The mass is a group of rituals that together make up the most important part of worship in the Roman Catholic Church. The four parts of the mass are:
- The Introductory Rite: The priest leads a procession, or parade, from the back of the church to the front. The priest makes the sign of the cross, says a short prayer, and gives some time of silence for the people to think about their lives and repent.
- Liturgy of the Word: Liturgy means “official work.” Scriptures are read and prayers are said.
- Liturgy of the Eucharist: In this part of the service the priest by his prayers is believed to transform the bread and wine into the real body and blood of Jesus. The host, the wafer bread, is lifted up for the people to worship and is “offered” as a “sacrifice” by the priest to God. The people come forward and take the host which they eat.
- Conclusion: The priest prays and dismisses the people.
Is the Mass the Same as the Lord’s Supper?
Carlstadt believed the mass was not the Lord’s Supper, as the Bible describes it. Carlstadt wanted to celebrate the Lord’s Supper the way Jesus had, so in October 1520, he gathered 12 friends in a private ceremony and shared the Lord’s Supper with them, following the example of Jesus.
The Sunday before Christmas, he announced in church that he would give the eucharist, the wafer host, and the wine to anyone who came to church on New Year’s Day. Until that time, only priests were allowed to drink the wine in the ceremony. The laity, all people who were not priests or church leaders, were told that the sacred wine was not shared with them to prevent it from being accidentally spilled. But some say that the reason the cup was not given to non-priests was to exalt the clergy over the laity. The clergy were seen to be privileged and holier.
The city council determined to stop this strange new style of communion. To avoid interruption of his plans, Carlstadt did not wait till New Year’s Day. He offered communion to everyone who attended church on Christmas Day. No one stopped him.
Differences Between the Mass and the Lord’s Supper
Not only that, but the usual requirement of individuals confessing their sins to a priest before taking part in communion was done away with. Most people simply took part in the public confession of sins. Carlstadt did not raise the host, the bread wafer, up to be worshipped by the church, as was usually done. He said it was idolatry to worship the host. And he celebrated communion in the German language so the people could understand what he was saying. Until that time, the priests conducted worship services in Latin, a language most people could not understand.

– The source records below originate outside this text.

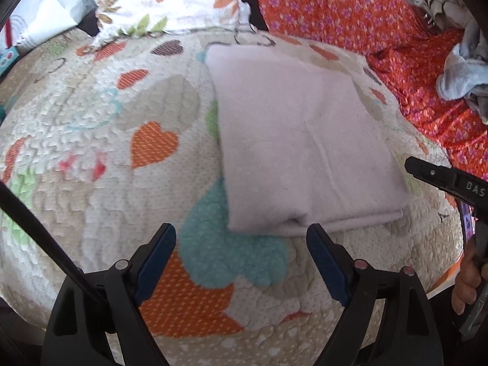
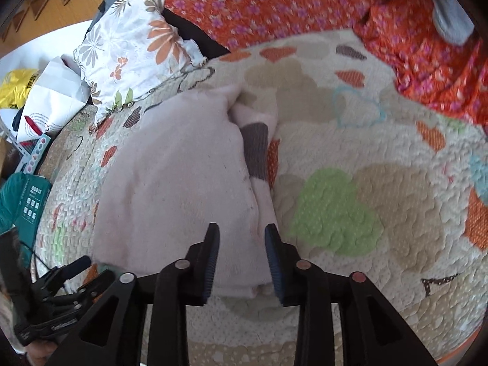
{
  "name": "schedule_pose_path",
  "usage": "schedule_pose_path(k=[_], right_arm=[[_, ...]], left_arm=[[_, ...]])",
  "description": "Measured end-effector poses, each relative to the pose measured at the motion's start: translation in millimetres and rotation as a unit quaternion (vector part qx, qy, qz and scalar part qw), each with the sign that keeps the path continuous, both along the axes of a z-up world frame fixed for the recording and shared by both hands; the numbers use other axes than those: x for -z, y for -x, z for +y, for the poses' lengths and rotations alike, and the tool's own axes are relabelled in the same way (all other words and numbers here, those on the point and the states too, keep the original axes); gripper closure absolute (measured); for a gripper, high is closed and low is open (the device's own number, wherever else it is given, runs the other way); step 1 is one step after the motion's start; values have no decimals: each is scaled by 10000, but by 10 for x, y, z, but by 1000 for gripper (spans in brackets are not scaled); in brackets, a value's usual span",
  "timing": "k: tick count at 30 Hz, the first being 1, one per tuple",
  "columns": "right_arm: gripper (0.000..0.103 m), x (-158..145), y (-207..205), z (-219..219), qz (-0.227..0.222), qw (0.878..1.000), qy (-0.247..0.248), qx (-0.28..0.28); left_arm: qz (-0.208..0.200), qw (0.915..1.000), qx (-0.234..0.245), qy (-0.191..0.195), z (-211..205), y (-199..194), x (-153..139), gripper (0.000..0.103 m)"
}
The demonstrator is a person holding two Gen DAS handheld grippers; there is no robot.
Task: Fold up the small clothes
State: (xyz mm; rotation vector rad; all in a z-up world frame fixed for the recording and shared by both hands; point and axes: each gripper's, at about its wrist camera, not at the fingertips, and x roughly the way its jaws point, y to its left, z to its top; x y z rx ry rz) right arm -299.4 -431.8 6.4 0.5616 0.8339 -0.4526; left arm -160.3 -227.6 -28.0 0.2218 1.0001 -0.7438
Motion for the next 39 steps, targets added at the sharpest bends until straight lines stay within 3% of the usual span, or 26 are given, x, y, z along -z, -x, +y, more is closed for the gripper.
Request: schedule_pose_path(k=[8, 17, 26, 39], right_arm=[[60, -49, -172, 160, 35, 9987, 479, -149], [55, -4, -179, 137, 80, 9990, 430, -113], [52, 7, -194, 139, 88, 9993, 364, -98], [46, 37, -253, 153, 106, 9996, 202, -166]], left_arm=[[-22, 9976, -675, 142, 415, -235, -23, 16], [-13, 9908, -1348, -116, 753, -461, 206, 16], [-294, 9902, -1283, -469, 692, -422, 315, 12], [-474, 9892, -1268, -567, 632, -417, 402, 0]])
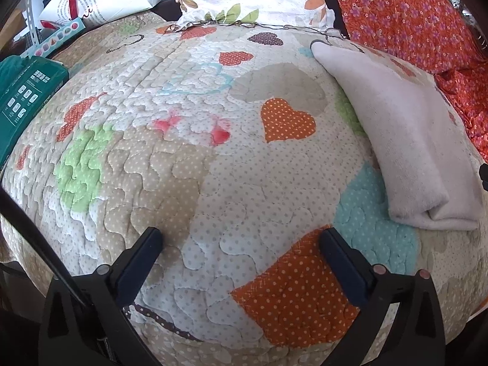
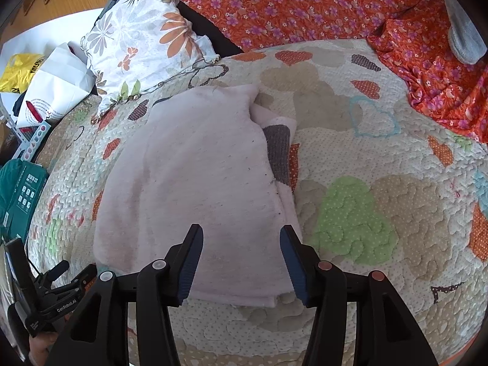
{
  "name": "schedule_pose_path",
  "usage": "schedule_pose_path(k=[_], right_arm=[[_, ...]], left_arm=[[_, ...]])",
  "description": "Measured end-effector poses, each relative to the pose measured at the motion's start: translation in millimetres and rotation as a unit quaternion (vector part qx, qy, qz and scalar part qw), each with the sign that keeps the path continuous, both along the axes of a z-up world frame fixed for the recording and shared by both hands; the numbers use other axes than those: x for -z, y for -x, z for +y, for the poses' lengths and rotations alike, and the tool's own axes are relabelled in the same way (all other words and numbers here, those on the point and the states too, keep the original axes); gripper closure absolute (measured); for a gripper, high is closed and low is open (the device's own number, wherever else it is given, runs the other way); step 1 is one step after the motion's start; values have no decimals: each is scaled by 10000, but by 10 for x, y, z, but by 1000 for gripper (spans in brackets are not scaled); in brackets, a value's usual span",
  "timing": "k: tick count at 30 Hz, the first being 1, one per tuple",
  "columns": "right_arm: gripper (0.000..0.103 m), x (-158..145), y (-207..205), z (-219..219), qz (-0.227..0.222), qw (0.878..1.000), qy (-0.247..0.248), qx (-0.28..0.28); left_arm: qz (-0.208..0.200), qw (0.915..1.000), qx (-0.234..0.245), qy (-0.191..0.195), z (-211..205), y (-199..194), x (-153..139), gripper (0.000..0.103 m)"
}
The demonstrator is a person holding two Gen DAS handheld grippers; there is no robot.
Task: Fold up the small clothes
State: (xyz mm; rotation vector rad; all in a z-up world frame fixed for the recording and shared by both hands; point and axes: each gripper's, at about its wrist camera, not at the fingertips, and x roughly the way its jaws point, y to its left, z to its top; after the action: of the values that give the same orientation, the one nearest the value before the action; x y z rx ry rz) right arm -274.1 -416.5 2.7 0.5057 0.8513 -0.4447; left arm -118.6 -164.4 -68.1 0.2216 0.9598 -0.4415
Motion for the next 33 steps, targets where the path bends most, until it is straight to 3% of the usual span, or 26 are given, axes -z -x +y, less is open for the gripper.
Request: schedule_pose_path(k=[8, 20, 33], right_arm=[[44, 54, -70, 26, 106, 9999, 24, -61], [40, 67, -189, 219, 295, 9973, 653, -169], [39, 191, -310, 290, 501, 9959, 720, -219]], left_arm=[[-161, 9998, -27, 147, 14, 21, 22, 0], [160, 9998, -114, -46, -35, -58, 4, 0], [328, 9994, -52, -135, -33, -65, -1, 0]])
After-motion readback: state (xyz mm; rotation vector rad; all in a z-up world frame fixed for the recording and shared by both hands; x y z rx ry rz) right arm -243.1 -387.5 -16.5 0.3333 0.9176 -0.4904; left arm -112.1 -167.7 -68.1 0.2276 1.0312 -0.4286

The Catholic Church taught, and still teaches, transubstantiation, that the priest’s prayer transforms the bread and wine into the actual body and blood of Jesus. Luther taught what he called consubstantiation, that the body and blood of Christ are present in union with the bread and wine. He explained that as iron turns fiery red when it’s put in a hot fire but is still iron, the bread and wine are united with Christ’s body and blood in the mass. Carlstadt rejected these teachings because they were not taught in the Bible. Instead, he taught that the bread and wine were used as symbols by Jesus and should be used as symbols only by the church because that’s what the Bible taught.

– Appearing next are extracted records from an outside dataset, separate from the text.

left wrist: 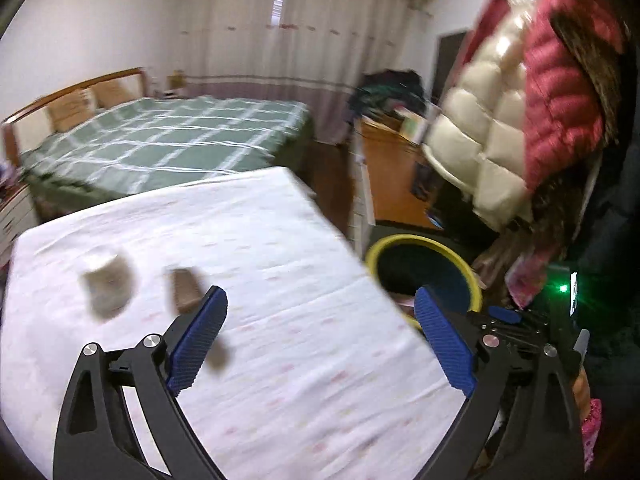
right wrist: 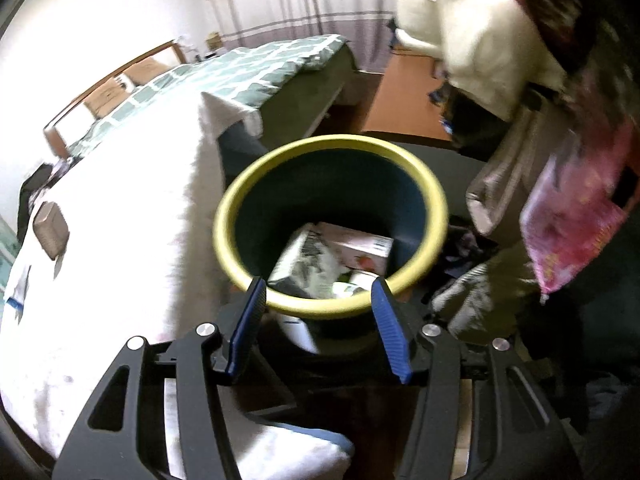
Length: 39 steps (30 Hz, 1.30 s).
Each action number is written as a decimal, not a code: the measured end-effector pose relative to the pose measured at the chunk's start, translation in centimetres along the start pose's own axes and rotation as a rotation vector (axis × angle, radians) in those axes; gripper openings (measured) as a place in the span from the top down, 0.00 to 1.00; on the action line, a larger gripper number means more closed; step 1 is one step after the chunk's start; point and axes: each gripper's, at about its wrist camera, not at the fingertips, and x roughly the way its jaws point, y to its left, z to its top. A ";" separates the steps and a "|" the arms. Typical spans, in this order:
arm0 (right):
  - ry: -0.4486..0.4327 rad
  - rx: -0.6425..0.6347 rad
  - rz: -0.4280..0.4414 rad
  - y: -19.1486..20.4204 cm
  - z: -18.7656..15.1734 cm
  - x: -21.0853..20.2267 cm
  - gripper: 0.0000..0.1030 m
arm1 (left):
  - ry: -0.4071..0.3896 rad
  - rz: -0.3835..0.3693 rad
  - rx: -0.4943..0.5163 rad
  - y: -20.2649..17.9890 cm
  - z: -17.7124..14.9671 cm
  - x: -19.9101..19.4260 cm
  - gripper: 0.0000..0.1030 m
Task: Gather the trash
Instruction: 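Grasp the small brown tray with the right gripper and lift it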
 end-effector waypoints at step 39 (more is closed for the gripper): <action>0.121 -0.354 0.314 31.4 5.7 7.3 0.51 | -0.056 0.251 -0.328 17.8 -9.3 -10.8 0.05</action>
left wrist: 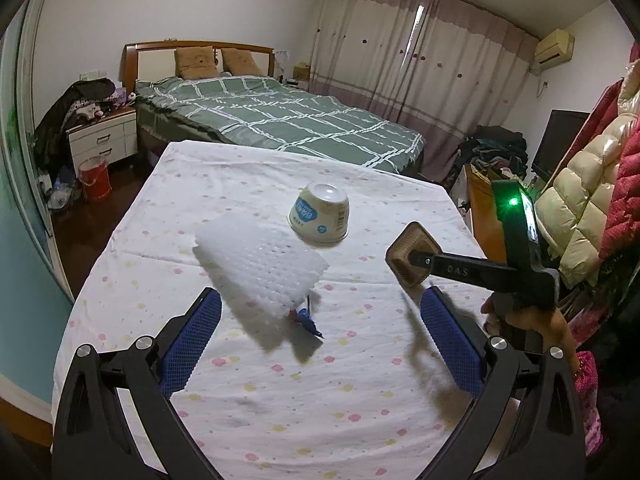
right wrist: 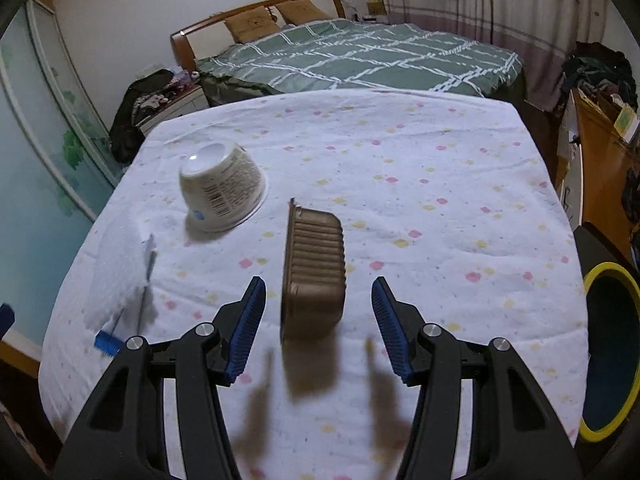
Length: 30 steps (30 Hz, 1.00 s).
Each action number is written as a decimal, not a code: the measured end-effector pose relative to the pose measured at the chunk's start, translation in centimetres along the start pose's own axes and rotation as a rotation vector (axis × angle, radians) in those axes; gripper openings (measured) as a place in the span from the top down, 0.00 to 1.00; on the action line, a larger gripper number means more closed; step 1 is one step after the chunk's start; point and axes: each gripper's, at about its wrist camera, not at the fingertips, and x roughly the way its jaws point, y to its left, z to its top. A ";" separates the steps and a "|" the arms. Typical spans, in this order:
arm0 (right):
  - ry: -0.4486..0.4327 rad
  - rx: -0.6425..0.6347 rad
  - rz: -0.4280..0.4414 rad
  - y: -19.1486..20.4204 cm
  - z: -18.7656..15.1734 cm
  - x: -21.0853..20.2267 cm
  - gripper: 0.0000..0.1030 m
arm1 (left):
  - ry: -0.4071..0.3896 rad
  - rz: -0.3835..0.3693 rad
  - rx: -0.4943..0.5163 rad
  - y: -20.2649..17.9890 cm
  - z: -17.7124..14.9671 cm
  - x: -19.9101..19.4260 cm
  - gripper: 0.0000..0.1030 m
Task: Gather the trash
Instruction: 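Grasp the small brown tray with the right gripper and lift it, then carry the brown tray into the bin and open the right gripper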
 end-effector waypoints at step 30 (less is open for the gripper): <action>-0.143 0.270 -0.214 -16.9 -5.1 -10.1 0.77 | 0.048 -0.014 0.051 -3.0 -0.5 2.3 0.05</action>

None of the Reformers was perfect. Perhaps Luther was jealous that Carlstadt continued to introduce changes while Luther was away in the Wartburg. Perhaps Luther still wanted to cling to Roman superstitions for his own comfort. Carlstadt also made mistakes. Sadly, the two could not get along and opposed each other so severely that Carlstadt decided to leave Germany. He moved to Switzerland where his teachings were better received.